NELA-GT-2020¶

Creators: Maurício Gruppi, Benjamin D. Horne, Sibel Adalı — Rensselaer Polytechnic Institute

Citation: Gruppi, Horne & Adalı (2021) — arXiv:2102.04567

DOI: https://doi.org/10.7910/DVN/CHMUYZ

Overview¶

NELA-GT-2020 is a large multi-labelled news dataset comprising 1.78M news articles from 519 sources collected throughout 2020 (January 1–December 31). It is an updated successor to NELA-GT-2019, nearly doubling the number of sources and introducing a novel feature: embedded tweets found within news articles.
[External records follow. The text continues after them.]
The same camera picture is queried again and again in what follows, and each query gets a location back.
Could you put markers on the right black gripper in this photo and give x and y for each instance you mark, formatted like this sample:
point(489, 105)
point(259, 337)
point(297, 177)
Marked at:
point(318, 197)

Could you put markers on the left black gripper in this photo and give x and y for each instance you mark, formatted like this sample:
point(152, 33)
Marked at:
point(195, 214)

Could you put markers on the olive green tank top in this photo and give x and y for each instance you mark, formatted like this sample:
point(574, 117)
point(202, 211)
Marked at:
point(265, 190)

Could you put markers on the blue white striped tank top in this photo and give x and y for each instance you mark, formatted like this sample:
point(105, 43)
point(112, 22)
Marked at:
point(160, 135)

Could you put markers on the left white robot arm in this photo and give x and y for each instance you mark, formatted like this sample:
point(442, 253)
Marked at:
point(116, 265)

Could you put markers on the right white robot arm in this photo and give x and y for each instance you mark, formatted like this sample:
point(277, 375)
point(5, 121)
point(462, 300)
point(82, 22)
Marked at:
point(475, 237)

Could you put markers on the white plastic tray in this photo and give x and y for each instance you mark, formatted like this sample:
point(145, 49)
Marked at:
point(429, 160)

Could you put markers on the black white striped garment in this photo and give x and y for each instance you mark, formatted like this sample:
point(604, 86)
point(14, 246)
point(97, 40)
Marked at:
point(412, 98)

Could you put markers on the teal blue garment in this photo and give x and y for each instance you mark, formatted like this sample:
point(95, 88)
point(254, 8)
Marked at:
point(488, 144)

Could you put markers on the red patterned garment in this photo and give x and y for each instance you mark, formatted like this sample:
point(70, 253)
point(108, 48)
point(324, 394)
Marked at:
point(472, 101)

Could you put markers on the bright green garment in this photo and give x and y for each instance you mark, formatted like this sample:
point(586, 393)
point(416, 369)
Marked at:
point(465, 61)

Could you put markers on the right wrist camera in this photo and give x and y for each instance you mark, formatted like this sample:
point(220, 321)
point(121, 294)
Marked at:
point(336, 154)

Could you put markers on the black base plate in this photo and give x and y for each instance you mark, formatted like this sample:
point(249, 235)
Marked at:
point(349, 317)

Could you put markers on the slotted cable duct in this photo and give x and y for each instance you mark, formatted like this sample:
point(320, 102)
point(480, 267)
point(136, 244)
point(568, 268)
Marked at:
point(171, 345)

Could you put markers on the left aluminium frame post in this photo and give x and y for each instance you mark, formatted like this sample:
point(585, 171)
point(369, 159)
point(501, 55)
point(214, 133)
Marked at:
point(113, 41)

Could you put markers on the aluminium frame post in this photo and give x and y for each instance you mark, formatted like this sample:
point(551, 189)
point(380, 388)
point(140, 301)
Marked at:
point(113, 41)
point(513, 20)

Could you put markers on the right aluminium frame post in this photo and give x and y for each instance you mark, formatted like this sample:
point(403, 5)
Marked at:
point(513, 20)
The dataset captures two major 2020 events—the COVID-19 pandemic and the U.S. Presidential Election—with expansions into health-related news beyond the primarily political coverage of previous versions.

Data¶

Size: 1.78M articles from 519 news sources

Collection period: 2020 (full calendar year, with minor outage in weeks 13–15)

Language: English

Collection method: RSS feed scraping twice daily via feedparser and goose libraries

Source categories: - Mainstream news outlets (left, center, right bias) - Alternative news sources - Conspiracy-driven and pseudoscience media (258 additional sources vs. 2019)

Temporal coverage: Weekly aggregation shows collection activity across 52 weeks; weeks 13–15 (March 25–April 8) experienced technical outages; estimated ~15K missing articles (~0.8% of dataset)

Embedded Tweets¶

Novel feature: 410,432 embedded tweets extracted from the news articles

Tweets feature URLs, publication dates, author information
Single article may contain multiple tweets; single tweet may appear in multiple articles
Raw HTML stored in tweet table with foreign key to parent article
Enables network analysis of article-tweet relationships

Labels¶

Source-level ground truth labels from Media Bias/Fact Check (MBFC) covering two dimensions of veracity:

MBFC Factuality Score — 0–5 scale (low to high credibility)
Conspiracy/Pseudoscience designation — binary flag for low-credibility categorization

Aggregated label¶

A 3-class source-level label: - Unreliable — sources with low/very-low factual reporting OR flagged as conspiracy/pseudoscience - Mixed — sources with mixed factual reporting score - Reliable — sources with high/very-high factual reporting

Format¶

SQLite database: Two tables: newsdata (articles) and tweet (embedded tweets)

JSON format: One JSON file per source containing list of articles

Article columns: id, date, source, title, content, author, published, published_utc, collection_utc, url

Tweet columns: id, article_id, embedded_tweet (raw HTML)

Availability¶

Dataset: https://doi.org/10.7910/DVN/CHMUYZ

Python extraction code: https://github.com/MELALab/nela-gt

NELA-GT-2019 — predecessor dataset (2019 data, 1.12M articles)
NELA-GT-2018 — foundational dataset (2018 data, 713K articles)
FakeNewsNet — social-media-based dataset with engagement features
ReCOVery — COVID-19-specific news credibility dataset
CHECKED — Chinese-language COVID-19 misinformation dataset

Use cases¶

The dataset supports several research directions:

Event-driven narrative analysis — tracking coverage of COVID-19 and the 2020 U.S. Presidential Election across reliable, mixed, and unreliable sources
Robust veracity detection over time — longitudinal evaluation of fake news detection models using three consecutive years of data (2018–2020)
News-social media dynamics — leveraging 410K embedded tweets to understand how social media content is incorporated into news articles and how this varies by source reliability
Health misinformation — dedicated collection of health-related news enabling analysis of COVID-19 misinformation and disinformation tactics
Media manipulation tactics — examining how unreliable outlets changed coverage strategies during major 2020 events

Notes¶

NELA-GT-2020 differs from NELA-GT-2019 in: (1) 258 additional sources (from 261 to 519), mostly fringe/unreliable outlets; (2) expanded topic scope from primarily political news to include health-related articles; (3) embedded tweets (410K tweets) providing novel news-social media linking; (4) simplified ground truth relying solely on MBFC labels (vs. seven assessment sites in 2019) due to MBFC's comprehensiveness and availability; (5) larger scale (1.78M vs. 1.12M articles). The three NELA datasets combined provide 3.5+ years of longitudinal news data (2018–2020) for studying concept drift, robustness, and long-term misinformation dynamics.